Chang Albert J, Dehdashti Farrokh, Bradley Jeffrey D
Department of Radiation Oncology, Mallinckrodt Institute of Radiology, St Louis, Missouri.
Division of Nuclear Medicine, Mallinckrodt Institute of Radiology, St Louis, Missouri; Alvin J. Siteman Cancer Center, Washington University School of Medicine, St Louis, Missouri.
Pract Radiat Oncol. 2011 Oct-Dec;1(4):282-8. doi: 10.1016/j.prro.2011.01.001. Epub 2011 May 6.
Lung cancer is the second most common cancer and the leading cause of cancer-related deaths. 2-deoxy-2-((18)F)fluoro-D-glucose (FDG) positron emission tomography (PET) fused with computed tomography (CT) has become the standard of care in the initial staging of patients with non-small cell lung cancer and has been increasingly utilized for radiation treatment planning as disease extent and tumor volumes are better defined than CT alone. The biologic information from FDG-PET may be used for predicting outcome, assessing treatment response, and surveillance imaging. Addition of respiratory gating to PET reduces motion artifacts to improve tumor delineation. Novel radiotracers are being investigated to provide further biological information such as tumor hypoxia and cell proliferation.

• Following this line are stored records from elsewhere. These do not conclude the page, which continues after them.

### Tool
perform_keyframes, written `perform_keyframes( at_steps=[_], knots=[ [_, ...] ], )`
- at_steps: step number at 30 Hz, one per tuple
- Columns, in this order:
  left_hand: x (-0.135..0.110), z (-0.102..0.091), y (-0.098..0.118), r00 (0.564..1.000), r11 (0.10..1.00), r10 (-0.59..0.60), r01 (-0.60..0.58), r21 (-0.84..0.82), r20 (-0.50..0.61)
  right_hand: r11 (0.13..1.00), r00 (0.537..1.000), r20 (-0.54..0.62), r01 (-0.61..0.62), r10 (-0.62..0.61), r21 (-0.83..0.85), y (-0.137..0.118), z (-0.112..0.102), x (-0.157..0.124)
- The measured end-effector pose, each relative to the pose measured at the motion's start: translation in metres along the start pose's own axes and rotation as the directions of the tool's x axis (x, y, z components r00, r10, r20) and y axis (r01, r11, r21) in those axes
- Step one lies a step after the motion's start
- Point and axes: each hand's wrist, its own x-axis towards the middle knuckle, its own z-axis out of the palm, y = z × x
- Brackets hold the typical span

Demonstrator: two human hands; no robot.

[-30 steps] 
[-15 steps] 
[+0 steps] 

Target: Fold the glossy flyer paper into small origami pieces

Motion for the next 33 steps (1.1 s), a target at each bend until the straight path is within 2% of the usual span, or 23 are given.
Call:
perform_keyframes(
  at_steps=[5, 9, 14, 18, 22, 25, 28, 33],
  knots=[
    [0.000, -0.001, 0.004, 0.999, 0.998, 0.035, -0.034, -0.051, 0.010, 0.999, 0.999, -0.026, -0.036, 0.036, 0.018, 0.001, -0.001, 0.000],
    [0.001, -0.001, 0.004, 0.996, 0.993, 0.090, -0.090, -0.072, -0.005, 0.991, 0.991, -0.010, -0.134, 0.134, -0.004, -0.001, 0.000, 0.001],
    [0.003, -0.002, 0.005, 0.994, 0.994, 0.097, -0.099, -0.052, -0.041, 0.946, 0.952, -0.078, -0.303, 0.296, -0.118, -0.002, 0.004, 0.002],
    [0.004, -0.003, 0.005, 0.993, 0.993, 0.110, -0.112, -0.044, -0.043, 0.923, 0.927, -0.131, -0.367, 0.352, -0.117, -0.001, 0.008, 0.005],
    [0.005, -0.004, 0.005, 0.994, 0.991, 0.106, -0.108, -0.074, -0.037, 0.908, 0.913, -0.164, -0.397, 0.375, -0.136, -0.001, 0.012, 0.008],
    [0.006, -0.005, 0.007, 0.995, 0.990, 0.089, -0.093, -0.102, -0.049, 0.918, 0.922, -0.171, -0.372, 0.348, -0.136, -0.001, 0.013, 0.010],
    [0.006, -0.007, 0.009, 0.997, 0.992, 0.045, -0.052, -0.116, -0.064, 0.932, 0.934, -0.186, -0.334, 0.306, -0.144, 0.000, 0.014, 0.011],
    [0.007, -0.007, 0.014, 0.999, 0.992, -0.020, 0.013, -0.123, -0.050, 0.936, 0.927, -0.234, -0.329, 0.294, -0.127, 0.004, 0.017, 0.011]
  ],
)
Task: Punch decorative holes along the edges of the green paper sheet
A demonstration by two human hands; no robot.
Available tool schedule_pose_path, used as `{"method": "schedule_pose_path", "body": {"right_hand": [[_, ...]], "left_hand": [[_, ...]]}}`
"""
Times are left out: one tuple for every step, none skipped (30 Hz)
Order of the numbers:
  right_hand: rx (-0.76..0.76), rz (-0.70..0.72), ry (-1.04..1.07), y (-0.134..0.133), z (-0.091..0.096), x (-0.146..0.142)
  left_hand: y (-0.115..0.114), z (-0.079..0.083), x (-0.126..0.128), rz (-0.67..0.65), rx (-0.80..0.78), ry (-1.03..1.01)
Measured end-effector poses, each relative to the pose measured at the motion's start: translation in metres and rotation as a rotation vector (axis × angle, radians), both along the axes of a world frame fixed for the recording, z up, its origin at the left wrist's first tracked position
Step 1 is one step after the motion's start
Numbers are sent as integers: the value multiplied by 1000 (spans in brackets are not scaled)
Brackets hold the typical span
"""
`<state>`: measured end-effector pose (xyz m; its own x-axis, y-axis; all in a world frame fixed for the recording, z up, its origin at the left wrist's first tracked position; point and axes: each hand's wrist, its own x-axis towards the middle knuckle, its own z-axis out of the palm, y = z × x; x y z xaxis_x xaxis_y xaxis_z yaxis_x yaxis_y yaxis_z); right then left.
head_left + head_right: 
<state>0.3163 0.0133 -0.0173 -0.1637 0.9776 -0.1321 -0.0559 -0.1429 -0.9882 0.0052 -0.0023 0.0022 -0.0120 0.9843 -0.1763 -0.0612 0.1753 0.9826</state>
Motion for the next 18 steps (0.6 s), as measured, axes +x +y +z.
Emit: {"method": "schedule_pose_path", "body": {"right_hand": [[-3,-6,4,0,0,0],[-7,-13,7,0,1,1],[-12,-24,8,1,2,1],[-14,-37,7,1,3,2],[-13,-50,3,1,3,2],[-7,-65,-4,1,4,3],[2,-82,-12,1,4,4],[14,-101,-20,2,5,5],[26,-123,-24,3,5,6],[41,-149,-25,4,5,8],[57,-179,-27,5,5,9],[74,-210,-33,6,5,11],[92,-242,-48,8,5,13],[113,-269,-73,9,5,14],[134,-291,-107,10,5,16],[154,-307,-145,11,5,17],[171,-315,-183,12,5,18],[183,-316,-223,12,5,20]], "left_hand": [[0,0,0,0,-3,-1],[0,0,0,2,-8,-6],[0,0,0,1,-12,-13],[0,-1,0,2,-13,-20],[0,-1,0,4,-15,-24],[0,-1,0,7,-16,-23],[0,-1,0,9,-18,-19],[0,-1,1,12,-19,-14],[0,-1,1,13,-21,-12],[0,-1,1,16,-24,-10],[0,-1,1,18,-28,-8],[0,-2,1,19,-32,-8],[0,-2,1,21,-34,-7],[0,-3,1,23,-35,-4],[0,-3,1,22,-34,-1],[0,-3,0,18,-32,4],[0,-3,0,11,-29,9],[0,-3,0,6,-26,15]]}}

肺癌是第二大常见癌症,也是癌症相关死亡的主要原因。2-脱氧-2-([18F])氟-D-葡萄糖(FDG)正电子发射断层扫描(PET)与计算机断层扫描(CT)融合,已成为非小细胞肺癌患者初始分期的标准治疗方法,并且由于与单独的CT相比,能够更好地确定疾病范围和肿瘤体积,因此越来越多地用于放射治疗计划。来自FDG-PET的生物学信息可用于预测预后、评估治疗反应和监测成像。在PET中添加呼吸门控可减少运动伪影,以改善肿瘤轮廓的描绘。正在研究新型放射性示踪剂,以提供更多的生物学信息,如肿瘤缺氧和细胞增殖情况。